→ Required action
Go over the material below and report every line that contains the word "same".

== Dataset section

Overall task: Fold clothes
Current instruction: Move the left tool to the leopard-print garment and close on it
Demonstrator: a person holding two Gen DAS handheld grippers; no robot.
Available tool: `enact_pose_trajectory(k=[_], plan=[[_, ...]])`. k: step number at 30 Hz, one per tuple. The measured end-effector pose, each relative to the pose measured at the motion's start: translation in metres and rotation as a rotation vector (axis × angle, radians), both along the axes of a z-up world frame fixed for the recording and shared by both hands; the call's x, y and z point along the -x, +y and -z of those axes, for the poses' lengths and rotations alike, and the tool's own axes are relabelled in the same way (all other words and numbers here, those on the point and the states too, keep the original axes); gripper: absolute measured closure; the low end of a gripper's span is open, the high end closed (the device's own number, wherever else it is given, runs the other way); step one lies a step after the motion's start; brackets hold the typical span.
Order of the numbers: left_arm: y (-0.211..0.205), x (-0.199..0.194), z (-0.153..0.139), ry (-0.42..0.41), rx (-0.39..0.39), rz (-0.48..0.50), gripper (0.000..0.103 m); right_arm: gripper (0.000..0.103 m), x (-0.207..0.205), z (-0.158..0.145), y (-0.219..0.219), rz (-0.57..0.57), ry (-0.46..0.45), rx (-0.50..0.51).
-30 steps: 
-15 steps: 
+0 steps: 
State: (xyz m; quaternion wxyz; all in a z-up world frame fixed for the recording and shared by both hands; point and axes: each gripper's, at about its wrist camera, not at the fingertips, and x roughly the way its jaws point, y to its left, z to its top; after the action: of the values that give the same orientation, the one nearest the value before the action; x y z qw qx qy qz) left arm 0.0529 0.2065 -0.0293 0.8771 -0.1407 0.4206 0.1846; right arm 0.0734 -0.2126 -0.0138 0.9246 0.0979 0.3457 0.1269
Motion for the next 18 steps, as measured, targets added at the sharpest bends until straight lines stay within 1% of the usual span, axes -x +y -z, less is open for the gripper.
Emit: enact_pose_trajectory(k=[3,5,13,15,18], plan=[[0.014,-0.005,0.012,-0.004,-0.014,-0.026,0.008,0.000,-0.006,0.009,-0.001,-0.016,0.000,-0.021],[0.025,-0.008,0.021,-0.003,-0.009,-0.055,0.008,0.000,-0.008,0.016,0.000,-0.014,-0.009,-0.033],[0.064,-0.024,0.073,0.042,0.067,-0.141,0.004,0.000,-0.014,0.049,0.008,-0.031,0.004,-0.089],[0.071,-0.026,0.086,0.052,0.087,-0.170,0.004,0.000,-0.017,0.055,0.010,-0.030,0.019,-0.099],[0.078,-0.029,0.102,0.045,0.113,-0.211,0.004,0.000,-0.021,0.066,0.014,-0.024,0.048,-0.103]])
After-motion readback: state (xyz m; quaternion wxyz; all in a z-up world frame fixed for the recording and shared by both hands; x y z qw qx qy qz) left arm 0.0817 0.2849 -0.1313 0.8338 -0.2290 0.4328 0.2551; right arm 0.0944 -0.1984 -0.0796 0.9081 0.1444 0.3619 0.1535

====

→ Answer for this exercise
Available tool: `enact_pose_trajectory(k=[_], plan=[[_, ...]])`. k: step number at 30 Hz, one per tuple. The measured end-effector pose, each relative to the pose measured at the motion's start: translation in metres and rotation as a rotation vector (axis × angle, radians), both along the axes of a z-up world frame fixed for the recording and shared by both hands; the call's x, y and z point along the -x, +y and -z of those axes, for the poses' lengths and rotations alike, and the tool's own axes are relabelled in the same way (all other words and numbers here, those on the point and the states too, keep the original axes); gripper: absolute measured closure; the low end of a gripper's span is open, the high end closed (the device's own number, wherever else it is given, runs the other way); step one lies a step after the motion's start; brackets hold the typical span.
State: (xyz m; quaternion wxyz; all in a z-up world frame fixed for the recording and shared by both hands; point and axes: each gripper's, at about its wrist camera, not at the fingertips, and x roughly the way its jaws point, y to its left, z to its top; after the action: of the values that give the same orientation, the one nearest the value before the action; x y z qw qx qy qz) left arm 0.0529 0.2065 -0.0293 0.8771 -0.1407 0.4206 0.1846; right arm 0.0734 -0.2126 -0.0138 0.9246 0.0979 0.3457 0.1269

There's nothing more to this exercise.